▸ REQUIREMENT
Check every line of the entries below for the word "target". Then give the number of lines that have it, with nothing added.

▸ EXCERPTED RECORDS
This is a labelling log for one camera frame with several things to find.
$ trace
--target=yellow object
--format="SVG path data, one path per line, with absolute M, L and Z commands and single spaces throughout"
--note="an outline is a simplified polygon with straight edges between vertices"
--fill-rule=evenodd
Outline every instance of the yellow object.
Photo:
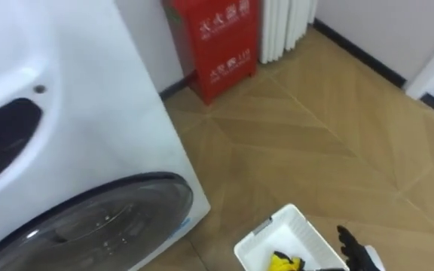
M 289 258 L 282 252 L 275 251 L 270 259 L 268 271 L 302 271 L 305 262 L 298 257 Z

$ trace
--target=white plastic box
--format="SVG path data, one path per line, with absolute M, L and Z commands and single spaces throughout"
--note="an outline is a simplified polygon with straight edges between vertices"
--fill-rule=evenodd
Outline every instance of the white plastic box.
M 274 251 L 302 258 L 306 262 L 305 270 L 349 270 L 293 204 L 282 207 L 234 247 L 234 253 L 246 271 L 267 271 Z

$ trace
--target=robotic hand
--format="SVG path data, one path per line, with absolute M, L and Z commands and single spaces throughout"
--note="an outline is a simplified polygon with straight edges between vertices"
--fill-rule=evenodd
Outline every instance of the robotic hand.
M 348 258 L 346 265 L 350 271 L 385 271 L 381 259 L 372 246 L 360 245 L 350 231 L 343 226 L 338 226 L 338 232 L 339 241 L 344 245 L 341 251 Z

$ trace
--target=parquet floor
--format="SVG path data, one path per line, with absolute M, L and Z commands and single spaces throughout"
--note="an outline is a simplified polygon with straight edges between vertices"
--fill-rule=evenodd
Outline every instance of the parquet floor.
M 294 203 L 339 250 L 337 224 L 387 270 L 434 270 L 434 111 L 310 29 L 206 107 L 166 101 L 212 206 L 149 270 L 241 270 L 234 245 Z

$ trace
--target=white washing machine
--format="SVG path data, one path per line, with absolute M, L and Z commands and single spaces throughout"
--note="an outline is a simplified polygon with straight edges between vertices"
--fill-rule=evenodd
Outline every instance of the white washing machine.
M 0 270 L 136 270 L 208 211 L 115 4 L 0 0 Z

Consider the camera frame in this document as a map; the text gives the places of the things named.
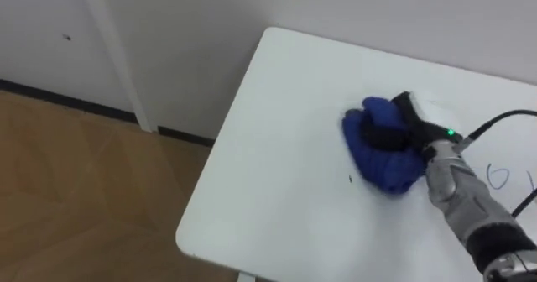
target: white table
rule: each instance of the white table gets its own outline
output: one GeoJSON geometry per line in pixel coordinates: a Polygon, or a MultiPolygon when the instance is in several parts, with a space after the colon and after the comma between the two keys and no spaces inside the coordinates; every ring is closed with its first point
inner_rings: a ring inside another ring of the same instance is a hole
{"type": "MultiPolygon", "coordinates": [[[[537,108],[534,86],[267,29],[181,220],[182,252],[283,282],[480,281],[422,180],[387,198],[347,152],[343,113],[405,90],[442,96],[466,132],[537,108]]],[[[482,178],[488,163],[511,169],[517,180],[493,190],[508,209],[531,190],[526,170],[537,176],[535,131],[533,118],[510,118],[465,152],[482,178]]],[[[536,214],[520,216],[534,239],[536,214]]]]}

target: scribble on table
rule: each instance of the scribble on table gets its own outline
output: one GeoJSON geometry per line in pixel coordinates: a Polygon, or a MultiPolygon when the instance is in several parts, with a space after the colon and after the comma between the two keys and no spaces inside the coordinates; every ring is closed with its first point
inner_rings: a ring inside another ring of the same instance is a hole
{"type": "Polygon", "coordinates": [[[487,181],[488,181],[488,184],[494,189],[494,190],[501,190],[506,184],[507,182],[509,181],[509,176],[511,175],[511,172],[509,171],[509,169],[495,169],[495,170],[490,170],[491,167],[493,166],[493,164],[488,164],[487,166],[487,181]],[[491,181],[491,176],[493,176],[494,174],[497,174],[498,172],[505,172],[505,179],[502,181],[502,183],[500,185],[494,185],[494,183],[491,181]]]}
{"type": "Polygon", "coordinates": [[[526,173],[528,173],[529,183],[531,184],[531,190],[535,191],[534,179],[531,178],[531,174],[529,171],[526,171],[526,173]]]}

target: blue cloth
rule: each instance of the blue cloth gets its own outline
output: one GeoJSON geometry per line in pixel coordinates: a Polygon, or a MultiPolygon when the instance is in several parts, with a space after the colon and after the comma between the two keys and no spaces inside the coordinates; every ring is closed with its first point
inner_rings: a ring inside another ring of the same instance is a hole
{"type": "Polygon", "coordinates": [[[425,173],[422,158],[411,147],[401,152],[387,152],[371,148],[360,136],[360,123],[370,114],[378,126],[407,130],[398,108],[390,101],[368,97],[362,102],[364,109],[347,111],[343,118],[343,134],[352,158],[362,177],[381,191],[398,195],[407,192],[425,173]]]}

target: white door
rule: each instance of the white door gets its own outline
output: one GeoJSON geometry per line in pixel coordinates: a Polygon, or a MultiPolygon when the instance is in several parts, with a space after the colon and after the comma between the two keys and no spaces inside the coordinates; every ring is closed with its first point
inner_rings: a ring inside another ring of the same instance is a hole
{"type": "Polygon", "coordinates": [[[132,111],[84,0],[0,0],[0,79],[132,111]]]}

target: black wire
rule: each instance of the black wire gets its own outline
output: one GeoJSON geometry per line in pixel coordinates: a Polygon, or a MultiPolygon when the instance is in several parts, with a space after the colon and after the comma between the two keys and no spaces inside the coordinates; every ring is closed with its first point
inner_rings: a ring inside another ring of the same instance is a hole
{"type": "MultiPolygon", "coordinates": [[[[513,111],[509,111],[509,112],[506,112],[506,113],[503,113],[503,114],[500,114],[498,116],[496,116],[495,118],[489,120],[488,122],[484,123],[481,127],[477,128],[476,131],[470,133],[470,135],[468,135],[469,138],[471,138],[472,140],[476,140],[478,139],[481,135],[483,135],[485,132],[487,132],[487,130],[490,129],[490,127],[492,127],[495,123],[501,121],[502,119],[504,118],[508,118],[510,116],[513,116],[513,115],[520,115],[520,114],[524,114],[524,115],[531,115],[531,116],[535,116],[537,117],[537,112],[536,111],[531,111],[531,110],[513,110],[513,111]]],[[[514,211],[511,213],[511,216],[515,217],[520,215],[520,213],[526,208],[528,207],[528,205],[533,201],[533,199],[535,199],[537,197],[537,189],[533,190],[527,197],[526,199],[524,199],[522,202],[520,202],[519,206],[515,207],[514,211]]]]}
{"type": "Polygon", "coordinates": [[[492,127],[495,123],[501,121],[504,118],[508,118],[510,116],[520,115],[520,114],[532,115],[532,116],[537,117],[537,112],[536,111],[531,111],[531,110],[513,110],[513,111],[509,111],[509,112],[500,114],[500,115],[496,116],[495,118],[489,120],[488,122],[484,123],[481,127],[477,128],[476,131],[470,133],[470,135],[468,135],[468,137],[473,139],[473,140],[476,140],[481,135],[483,135],[485,132],[487,132],[487,130],[489,130],[490,127],[492,127]]]}
{"type": "Polygon", "coordinates": [[[529,206],[529,204],[537,197],[537,189],[533,190],[531,194],[529,194],[524,201],[520,202],[519,206],[517,206],[514,211],[511,213],[511,216],[517,217],[520,215],[520,213],[529,206]]]}

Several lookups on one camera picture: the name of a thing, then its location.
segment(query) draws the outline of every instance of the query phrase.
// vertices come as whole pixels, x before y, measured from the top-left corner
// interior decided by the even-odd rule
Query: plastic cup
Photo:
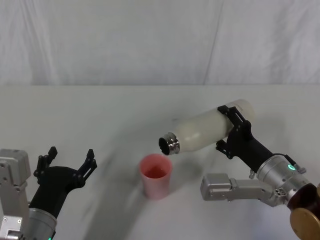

▸ RESULT OF THE TASK
10